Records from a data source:
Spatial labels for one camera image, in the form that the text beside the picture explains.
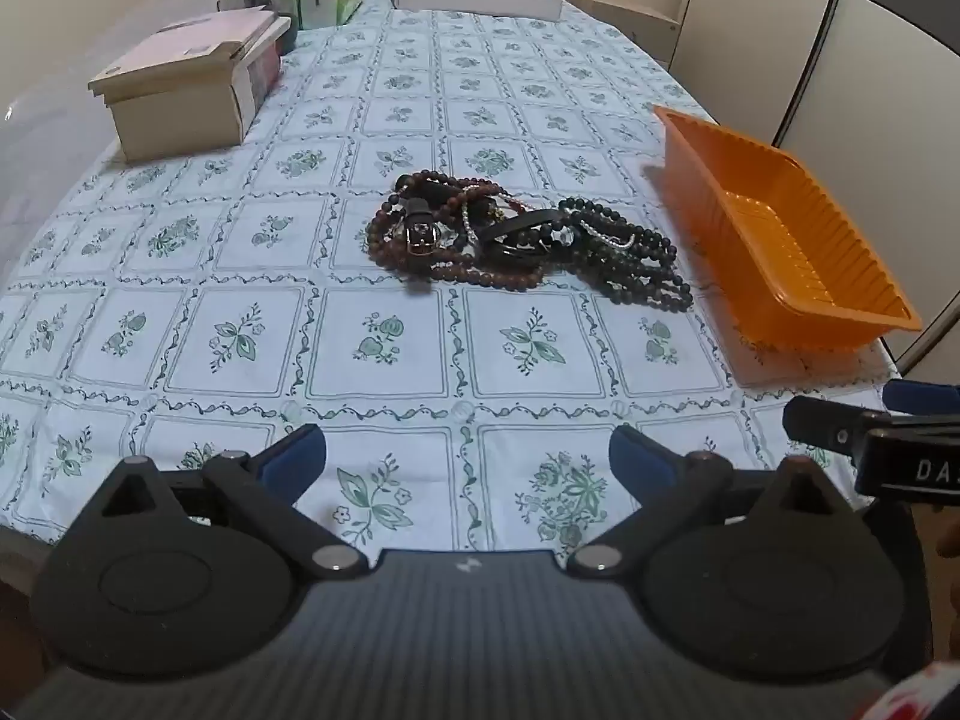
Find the stack of books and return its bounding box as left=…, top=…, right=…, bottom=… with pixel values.
left=88, top=6, right=293, bottom=164

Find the white pearl necklace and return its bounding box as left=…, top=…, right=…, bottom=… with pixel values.
left=446, top=187, right=640, bottom=256

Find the light brown bead necklace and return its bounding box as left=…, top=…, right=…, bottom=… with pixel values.
left=396, top=171, right=545, bottom=293

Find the dark green bead necklace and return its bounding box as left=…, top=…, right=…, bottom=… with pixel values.
left=553, top=195, right=695, bottom=314

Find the black smart band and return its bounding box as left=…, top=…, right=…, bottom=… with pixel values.
left=476, top=206, right=572, bottom=256

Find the red white patterned clothing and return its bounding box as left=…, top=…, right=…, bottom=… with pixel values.
left=855, top=658, right=960, bottom=720

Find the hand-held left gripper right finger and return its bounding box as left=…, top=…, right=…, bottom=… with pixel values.
left=566, top=424, right=865, bottom=580

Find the reddish brown bead necklace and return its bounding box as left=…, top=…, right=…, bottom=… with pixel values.
left=366, top=184, right=481, bottom=276

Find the leather strap wristwatch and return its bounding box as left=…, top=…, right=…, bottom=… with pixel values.
left=401, top=197, right=440, bottom=261

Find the floral tablecloth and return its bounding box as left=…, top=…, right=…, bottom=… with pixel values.
left=0, top=0, right=901, bottom=550

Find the white grey wardrobe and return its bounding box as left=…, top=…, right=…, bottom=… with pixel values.
left=670, top=0, right=960, bottom=377

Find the orange plastic tray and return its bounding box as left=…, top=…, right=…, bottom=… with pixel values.
left=651, top=105, right=923, bottom=355

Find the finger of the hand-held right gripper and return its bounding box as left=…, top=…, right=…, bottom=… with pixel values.
left=782, top=395, right=893, bottom=460
left=883, top=379, right=960, bottom=416

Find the red bead bracelet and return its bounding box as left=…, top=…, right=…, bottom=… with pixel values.
left=481, top=187, right=535, bottom=215

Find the long white box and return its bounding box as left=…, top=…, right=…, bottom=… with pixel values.
left=393, top=0, right=564, bottom=23

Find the person's right hand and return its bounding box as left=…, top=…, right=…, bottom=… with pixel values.
left=910, top=504, right=960, bottom=620

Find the black wristwatch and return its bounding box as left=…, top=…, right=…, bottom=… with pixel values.
left=487, top=231, right=548, bottom=271

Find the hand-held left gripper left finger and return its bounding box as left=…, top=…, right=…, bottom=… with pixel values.
left=81, top=424, right=370, bottom=580

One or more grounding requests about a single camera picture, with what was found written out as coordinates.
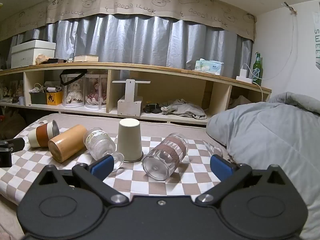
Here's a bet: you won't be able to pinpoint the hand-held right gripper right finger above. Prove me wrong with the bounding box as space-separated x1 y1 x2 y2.
195 154 288 206

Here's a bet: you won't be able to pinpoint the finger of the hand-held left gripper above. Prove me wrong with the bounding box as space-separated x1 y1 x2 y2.
0 137 26 153
0 148 12 168

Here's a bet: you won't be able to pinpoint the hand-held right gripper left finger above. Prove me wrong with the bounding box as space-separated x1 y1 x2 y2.
37 154 129 207

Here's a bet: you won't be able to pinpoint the clear glass cup brown sleeve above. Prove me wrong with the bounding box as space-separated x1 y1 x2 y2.
142 132 189 181

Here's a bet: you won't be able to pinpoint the small clear glass cup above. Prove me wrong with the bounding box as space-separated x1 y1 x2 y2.
205 141 224 159

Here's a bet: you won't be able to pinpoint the brown and white cup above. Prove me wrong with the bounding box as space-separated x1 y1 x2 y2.
28 120 60 148

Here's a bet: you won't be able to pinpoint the beige paper cup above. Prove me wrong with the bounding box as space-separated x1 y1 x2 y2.
117 118 144 163

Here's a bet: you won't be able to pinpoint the tan wooden cup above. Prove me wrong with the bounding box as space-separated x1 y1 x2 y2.
47 124 89 163

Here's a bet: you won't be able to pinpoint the ribbed clear glass goblet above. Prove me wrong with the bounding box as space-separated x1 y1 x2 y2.
83 127 125 172

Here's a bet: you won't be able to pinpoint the brown white checkered cloth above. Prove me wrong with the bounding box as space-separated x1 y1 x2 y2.
0 122 227 202

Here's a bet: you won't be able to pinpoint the dark green box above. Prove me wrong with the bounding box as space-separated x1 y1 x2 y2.
30 92 48 105

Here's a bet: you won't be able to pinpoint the yellow box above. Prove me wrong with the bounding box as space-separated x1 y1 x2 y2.
46 91 63 106

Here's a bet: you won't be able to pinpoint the grey blanket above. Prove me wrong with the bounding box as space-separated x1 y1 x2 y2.
207 92 320 240

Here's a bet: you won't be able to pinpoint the grey clothing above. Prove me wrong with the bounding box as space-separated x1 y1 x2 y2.
162 99 208 121

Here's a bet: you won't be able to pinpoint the beige cloth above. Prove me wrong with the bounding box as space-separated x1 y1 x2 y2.
231 95 252 109

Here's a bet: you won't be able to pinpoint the white wooden stand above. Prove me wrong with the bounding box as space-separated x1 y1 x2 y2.
112 79 151 118

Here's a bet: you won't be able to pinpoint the pink doll in clear case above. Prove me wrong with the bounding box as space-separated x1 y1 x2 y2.
84 74 109 110

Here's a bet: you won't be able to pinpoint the white doll in clear case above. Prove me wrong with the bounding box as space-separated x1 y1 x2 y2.
61 74 86 108

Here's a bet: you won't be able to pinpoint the crumpled brown paper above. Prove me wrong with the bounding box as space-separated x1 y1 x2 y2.
35 53 52 66

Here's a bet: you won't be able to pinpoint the large white box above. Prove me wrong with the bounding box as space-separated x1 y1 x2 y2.
11 39 57 69

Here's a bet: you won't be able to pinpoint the tissue pack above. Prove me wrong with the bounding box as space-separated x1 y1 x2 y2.
194 59 224 76

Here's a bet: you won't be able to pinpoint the long wooden shelf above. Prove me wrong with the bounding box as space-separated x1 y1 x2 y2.
0 61 272 127

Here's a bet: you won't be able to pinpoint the green glass bottle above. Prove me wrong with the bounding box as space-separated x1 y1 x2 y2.
252 52 263 86

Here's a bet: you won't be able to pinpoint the cream book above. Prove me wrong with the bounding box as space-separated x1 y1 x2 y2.
74 54 99 62

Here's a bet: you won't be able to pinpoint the grey curtain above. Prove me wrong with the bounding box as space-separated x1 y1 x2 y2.
10 14 253 77

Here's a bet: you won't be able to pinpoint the beige printed curtain valance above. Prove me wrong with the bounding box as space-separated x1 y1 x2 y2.
0 0 256 43

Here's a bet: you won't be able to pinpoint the tangled white cords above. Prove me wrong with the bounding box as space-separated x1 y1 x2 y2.
29 83 62 94

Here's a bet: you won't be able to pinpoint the black straps bundle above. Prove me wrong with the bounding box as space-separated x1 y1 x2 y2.
143 103 163 114

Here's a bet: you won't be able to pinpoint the white cable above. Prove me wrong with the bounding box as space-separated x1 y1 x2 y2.
244 63 264 103

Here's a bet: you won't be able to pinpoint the black strap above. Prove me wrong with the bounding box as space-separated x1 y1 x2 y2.
59 69 88 86

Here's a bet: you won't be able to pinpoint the white wall banner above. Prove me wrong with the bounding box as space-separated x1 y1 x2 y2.
311 2 320 71

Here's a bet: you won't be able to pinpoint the wall clip hook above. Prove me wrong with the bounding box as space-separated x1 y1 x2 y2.
283 2 299 16

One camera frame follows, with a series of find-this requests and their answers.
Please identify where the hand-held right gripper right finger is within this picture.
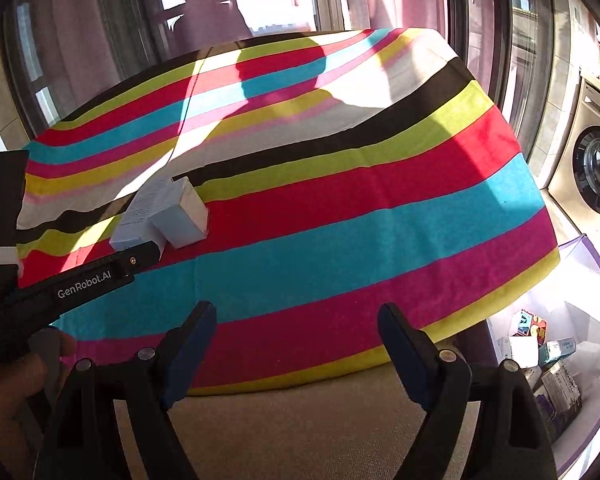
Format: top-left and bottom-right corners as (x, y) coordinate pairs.
(377, 302), (561, 480)

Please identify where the person's left hand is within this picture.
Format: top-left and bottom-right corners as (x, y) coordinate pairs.
(0, 332), (78, 466)

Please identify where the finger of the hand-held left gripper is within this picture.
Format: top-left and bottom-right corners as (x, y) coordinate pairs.
(111, 241), (162, 277)

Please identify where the colourful striped cloth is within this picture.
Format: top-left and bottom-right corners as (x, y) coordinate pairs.
(15, 27), (561, 396)

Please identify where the black printed box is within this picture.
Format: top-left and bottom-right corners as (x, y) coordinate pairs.
(532, 394), (583, 443)

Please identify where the colourful printed small box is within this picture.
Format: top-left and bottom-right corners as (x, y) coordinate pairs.
(509, 310), (548, 343)

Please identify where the beige fabric cushion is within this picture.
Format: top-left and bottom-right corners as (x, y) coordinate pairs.
(115, 337), (486, 480)

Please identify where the dark framed glass door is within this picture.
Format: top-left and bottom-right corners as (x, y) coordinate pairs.
(445, 0), (581, 186)

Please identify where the plain white cube box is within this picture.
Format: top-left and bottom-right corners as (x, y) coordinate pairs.
(150, 177), (210, 249)

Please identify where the clear storage bin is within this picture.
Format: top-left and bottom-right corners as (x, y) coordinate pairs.
(485, 234), (600, 480)

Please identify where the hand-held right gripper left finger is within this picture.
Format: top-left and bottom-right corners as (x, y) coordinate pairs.
(32, 301), (217, 480)

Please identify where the beige washing machine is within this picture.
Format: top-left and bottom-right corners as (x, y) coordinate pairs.
(547, 75), (600, 233)

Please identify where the long white box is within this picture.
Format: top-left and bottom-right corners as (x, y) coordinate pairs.
(109, 176), (181, 251)

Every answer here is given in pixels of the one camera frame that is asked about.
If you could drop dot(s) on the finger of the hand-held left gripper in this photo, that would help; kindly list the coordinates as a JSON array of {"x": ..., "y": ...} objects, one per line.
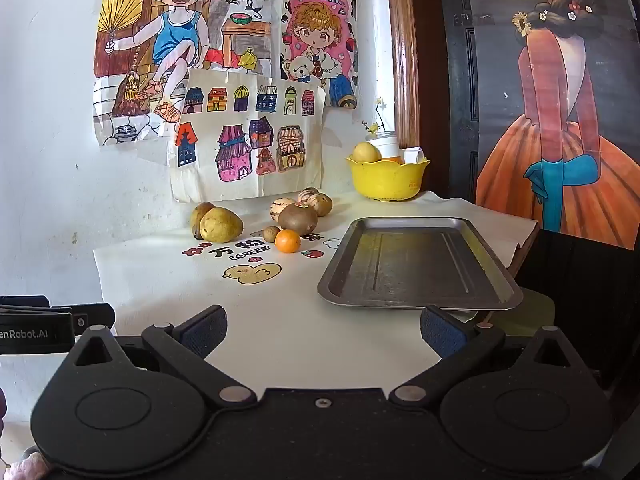
[
  {"x": 40, "y": 332},
  {"x": 25, "y": 303}
]

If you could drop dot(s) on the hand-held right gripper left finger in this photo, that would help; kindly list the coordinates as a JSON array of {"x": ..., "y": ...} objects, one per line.
[{"x": 202, "y": 334}]

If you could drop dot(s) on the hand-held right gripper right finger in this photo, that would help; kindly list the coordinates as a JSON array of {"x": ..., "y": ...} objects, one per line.
[{"x": 440, "y": 334}]

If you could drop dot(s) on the grey metal tray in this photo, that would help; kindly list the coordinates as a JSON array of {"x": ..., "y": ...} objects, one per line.
[{"x": 415, "y": 265}]

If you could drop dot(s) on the small brown round fruit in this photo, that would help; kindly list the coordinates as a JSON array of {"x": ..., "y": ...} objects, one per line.
[{"x": 271, "y": 234}]

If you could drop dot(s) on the orange tangerine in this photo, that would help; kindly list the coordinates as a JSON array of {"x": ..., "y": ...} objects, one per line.
[{"x": 287, "y": 241}]

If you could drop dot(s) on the brown kiwi with sticker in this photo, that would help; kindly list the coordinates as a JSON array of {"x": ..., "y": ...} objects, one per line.
[{"x": 297, "y": 219}]

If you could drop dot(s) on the large pale striped pepino melon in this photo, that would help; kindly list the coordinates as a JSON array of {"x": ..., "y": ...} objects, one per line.
[{"x": 282, "y": 207}]

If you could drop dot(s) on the small striped pepino melon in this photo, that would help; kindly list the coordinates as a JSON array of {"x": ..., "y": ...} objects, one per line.
[{"x": 307, "y": 195}]

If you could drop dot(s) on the brownish striped pepino melon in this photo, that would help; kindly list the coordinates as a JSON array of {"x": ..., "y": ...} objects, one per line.
[{"x": 322, "y": 205}]

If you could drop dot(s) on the printed white tablecloth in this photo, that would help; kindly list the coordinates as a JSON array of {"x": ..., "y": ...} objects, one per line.
[{"x": 300, "y": 330}]

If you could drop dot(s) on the pink fuzzy cloth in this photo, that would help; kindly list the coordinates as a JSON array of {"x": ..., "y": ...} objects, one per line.
[{"x": 27, "y": 467}]

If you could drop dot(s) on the yellow flower-shaped bowl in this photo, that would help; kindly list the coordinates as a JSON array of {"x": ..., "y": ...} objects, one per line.
[{"x": 387, "y": 180}]

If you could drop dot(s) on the orange fruit in bowl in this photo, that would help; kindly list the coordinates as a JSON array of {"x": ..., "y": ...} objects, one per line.
[{"x": 391, "y": 159}]

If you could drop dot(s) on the white paper roll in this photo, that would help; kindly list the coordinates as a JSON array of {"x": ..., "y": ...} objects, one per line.
[{"x": 413, "y": 154}]

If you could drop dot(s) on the pale yellow round pear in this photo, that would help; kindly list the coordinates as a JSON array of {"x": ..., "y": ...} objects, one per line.
[{"x": 366, "y": 152}]

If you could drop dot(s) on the white jar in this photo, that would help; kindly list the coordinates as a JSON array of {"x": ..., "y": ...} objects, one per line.
[{"x": 386, "y": 145}]

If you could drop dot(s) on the black door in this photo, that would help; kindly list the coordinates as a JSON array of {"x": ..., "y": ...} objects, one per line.
[{"x": 455, "y": 85}]

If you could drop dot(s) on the colourful houses wall drawing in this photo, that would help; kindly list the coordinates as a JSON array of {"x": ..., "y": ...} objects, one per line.
[{"x": 240, "y": 130}]

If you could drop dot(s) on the orange dress girl wall poster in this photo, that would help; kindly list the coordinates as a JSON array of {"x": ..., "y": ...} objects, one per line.
[{"x": 555, "y": 110}]

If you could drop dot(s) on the brown wooden door frame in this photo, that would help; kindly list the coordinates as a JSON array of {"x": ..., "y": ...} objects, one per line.
[{"x": 402, "y": 50}]

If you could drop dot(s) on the boy with fan wall drawing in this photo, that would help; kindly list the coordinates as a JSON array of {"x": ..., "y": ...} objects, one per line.
[{"x": 175, "y": 25}]

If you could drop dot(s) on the girl with teddy wall drawing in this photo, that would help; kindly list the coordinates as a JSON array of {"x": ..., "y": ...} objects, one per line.
[{"x": 315, "y": 35}]

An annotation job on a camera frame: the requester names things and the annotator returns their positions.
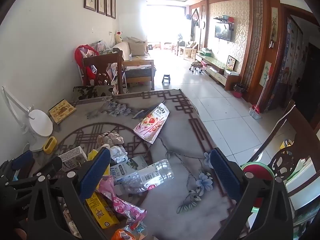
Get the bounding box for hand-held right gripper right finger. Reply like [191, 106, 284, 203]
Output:
[209, 148, 294, 240]

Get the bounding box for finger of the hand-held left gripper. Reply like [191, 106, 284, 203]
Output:
[0, 151, 34, 180]
[15, 156, 63, 188]

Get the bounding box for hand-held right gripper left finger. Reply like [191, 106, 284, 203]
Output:
[26, 147, 112, 240]

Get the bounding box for red bin green rim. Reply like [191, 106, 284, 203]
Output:
[240, 162, 274, 214]

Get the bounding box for clear plastic bottle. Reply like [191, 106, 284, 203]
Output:
[117, 159, 175, 193]

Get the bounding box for red printed plastic bag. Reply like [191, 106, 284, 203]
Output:
[133, 102, 170, 145]

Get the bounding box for small yellow packet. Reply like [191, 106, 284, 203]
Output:
[87, 149, 100, 162]

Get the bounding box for yellow plastic holder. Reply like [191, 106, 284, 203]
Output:
[43, 136, 58, 154]

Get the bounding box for small white carton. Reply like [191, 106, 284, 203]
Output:
[59, 146, 87, 172]

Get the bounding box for crumpled white plastic wrapper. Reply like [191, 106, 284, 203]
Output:
[110, 145, 128, 164]

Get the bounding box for blue white packet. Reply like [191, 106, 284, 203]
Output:
[110, 155, 148, 186]

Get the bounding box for crumpled brown paper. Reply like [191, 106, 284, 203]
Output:
[97, 130, 124, 147]

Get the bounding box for pink plastic wrapper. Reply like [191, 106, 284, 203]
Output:
[96, 175, 147, 227]

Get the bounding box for white desk lamp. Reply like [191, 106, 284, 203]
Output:
[1, 87, 54, 153]

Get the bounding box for yellow brown book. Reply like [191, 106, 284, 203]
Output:
[48, 99, 77, 125]

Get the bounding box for orange wrapper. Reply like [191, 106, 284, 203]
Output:
[110, 228, 137, 240]

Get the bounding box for teal wrapper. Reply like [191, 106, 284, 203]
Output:
[130, 224, 147, 237]

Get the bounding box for floral chair cushion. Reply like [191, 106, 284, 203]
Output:
[72, 85, 115, 102]

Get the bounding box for dark blue wrapper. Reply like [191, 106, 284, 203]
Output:
[132, 100, 166, 120]

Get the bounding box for small red basket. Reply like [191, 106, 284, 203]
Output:
[233, 84, 247, 98]

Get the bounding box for dark wooden chair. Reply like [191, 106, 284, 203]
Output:
[247, 99, 320, 205]
[82, 50, 125, 95]

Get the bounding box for wooden television cabinet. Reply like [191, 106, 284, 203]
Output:
[195, 52, 242, 91]

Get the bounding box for paper drawing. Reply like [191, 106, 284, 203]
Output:
[259, 60, 273, 87]

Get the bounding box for rolling stool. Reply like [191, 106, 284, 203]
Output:
[189, 61, 203, 75]

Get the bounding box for colourful puzzle picture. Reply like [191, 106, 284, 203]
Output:
[226, 55, 237, 70]

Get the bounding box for wooden sofa beige cushions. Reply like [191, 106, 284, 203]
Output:
[110, 37, 157, 90]

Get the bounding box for dustpan with long handle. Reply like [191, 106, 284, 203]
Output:
[249, 76, 270, 119]

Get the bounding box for white beaded cord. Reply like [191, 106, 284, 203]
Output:
[271, 104, 296, 135]

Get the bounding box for wall television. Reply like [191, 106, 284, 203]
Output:
[214, 23, 232, 42]

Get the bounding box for wall shelf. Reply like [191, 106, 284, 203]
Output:
[213, 15, 235, 25]

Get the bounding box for hanging wall scroll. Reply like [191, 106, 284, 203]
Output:
[271, 7, 279, 48]

◆ BRIEF
All lines with the string "requests" must be copied from the data.

◆ ANSWER
One or more grounding requests about a single camera picture, with what was found written out as coordinates.
One camera frame follows, with a series of find-this requests and their answers.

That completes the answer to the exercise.